Step 5. Searching the dictionary
You will modify SearchEngine::dispatch() to return the
results
of your search.
void SearchEngine::dispatch( FILE *
fout, const char * documentRequested)
The "fout" argument is a pointer to a file that can be used in fprintf
to
format the output that will be sent to the client. The
documentRequested argument is used to extract the word to be searched
from Step 2. You will use the _wordToURLList
dictionary to lookup the URL record that match the word. If more than
one word is passed, you should print only the URL's that are common to
all words.
Step 6. Implement the other Dictionaries
You will implement the other dictionaries as well. Modify the files
hash-dictionary.*, avl-dictionary.*, and bsearch-dictionary.* with your
implementation. Also modify the constructor SearchEngine::SearchEngine
to create the dictionary that corresponds to the dictionaryType.
Step 7. Adding Other Information to the Search Output
In the search output also include the type of the dictionary used, and
also the time that the search took and the average so far. Use the
function clock_gettime that can
measure the time in nanoseconds. Use CLOCK_REALTIME as the clock id in
this function. See the man pages of
clock_gettime.
Notes
You are allowed to do any modifications to the data structures,
classes,
and add any methods as long as you print a correct search
output and use the correct type of dictionary.
Also, you are invited to improve the appearance of the output.

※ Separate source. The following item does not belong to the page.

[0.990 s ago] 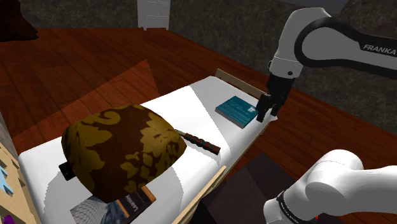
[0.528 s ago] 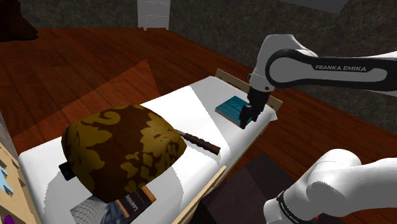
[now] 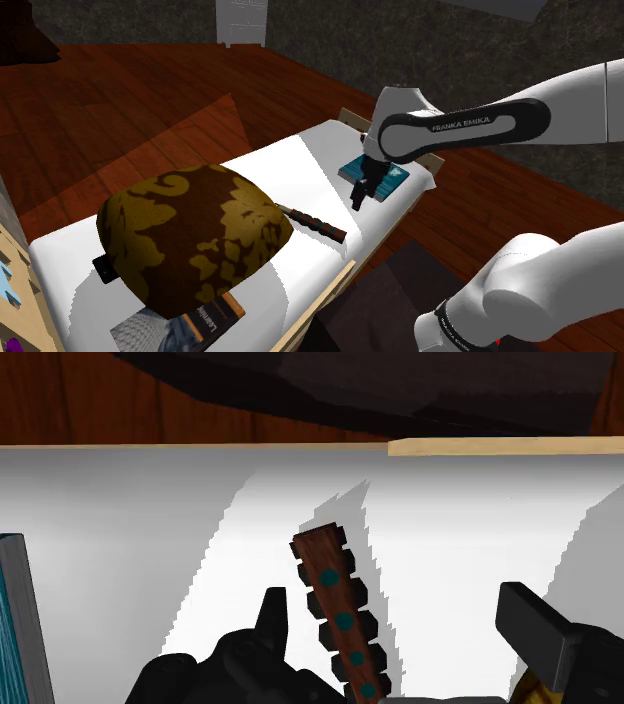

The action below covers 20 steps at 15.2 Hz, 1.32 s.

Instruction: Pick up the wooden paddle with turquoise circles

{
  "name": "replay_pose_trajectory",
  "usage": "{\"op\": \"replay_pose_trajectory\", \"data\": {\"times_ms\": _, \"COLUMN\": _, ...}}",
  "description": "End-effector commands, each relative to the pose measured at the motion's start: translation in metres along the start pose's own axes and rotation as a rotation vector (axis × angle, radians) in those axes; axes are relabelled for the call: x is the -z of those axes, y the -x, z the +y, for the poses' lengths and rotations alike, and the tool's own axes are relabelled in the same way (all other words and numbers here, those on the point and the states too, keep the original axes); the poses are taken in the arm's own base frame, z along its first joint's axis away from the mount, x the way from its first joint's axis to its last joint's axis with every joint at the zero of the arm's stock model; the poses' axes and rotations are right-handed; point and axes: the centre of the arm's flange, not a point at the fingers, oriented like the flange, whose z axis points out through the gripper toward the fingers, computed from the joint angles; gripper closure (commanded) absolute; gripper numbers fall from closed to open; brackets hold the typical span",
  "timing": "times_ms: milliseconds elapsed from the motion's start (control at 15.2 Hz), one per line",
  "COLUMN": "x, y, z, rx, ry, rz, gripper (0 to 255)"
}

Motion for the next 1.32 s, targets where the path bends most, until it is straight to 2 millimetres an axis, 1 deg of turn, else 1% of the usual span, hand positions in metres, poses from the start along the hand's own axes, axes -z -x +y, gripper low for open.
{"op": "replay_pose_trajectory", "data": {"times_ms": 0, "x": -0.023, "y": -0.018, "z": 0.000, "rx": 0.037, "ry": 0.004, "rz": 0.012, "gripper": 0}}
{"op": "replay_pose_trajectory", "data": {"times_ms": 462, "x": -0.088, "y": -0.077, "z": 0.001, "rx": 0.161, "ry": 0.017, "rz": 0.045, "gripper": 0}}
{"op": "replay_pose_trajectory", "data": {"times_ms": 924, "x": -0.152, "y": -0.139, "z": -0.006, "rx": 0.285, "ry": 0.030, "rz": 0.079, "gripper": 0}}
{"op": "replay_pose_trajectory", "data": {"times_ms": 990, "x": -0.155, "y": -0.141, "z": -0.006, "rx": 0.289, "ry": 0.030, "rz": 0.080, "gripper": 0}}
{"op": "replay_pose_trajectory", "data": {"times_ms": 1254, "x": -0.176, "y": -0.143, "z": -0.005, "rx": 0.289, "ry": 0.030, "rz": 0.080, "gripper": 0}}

Also, it is important that you run the "testall" script to check
your data structures.
Turnin
Follow these instructions to turnin lab3:
1. Create in lab3-src a file called README with the following:
- Problems you have in your
implementation
and known bugs.
- Extra features.
Make sure that your search-engine can be built by
typing
"make". Make sure it builds and runs on data.
2. Type:
make
clean
turnin -c cs251 -p lab3 lab3-src
3. Type:
turnin -c cs251 -p lab3 -v
to make sure you have submitted
the
right files
the deadline of this project is 11:59PM Tuesday July 25th 2017.
The project will be presented during your PSO on Wednesday July 26th
and Thursday July 27th. Both lab2 and lab3 will be presented the same day.
A draft of the grading form that we will be using is at the top of the handout.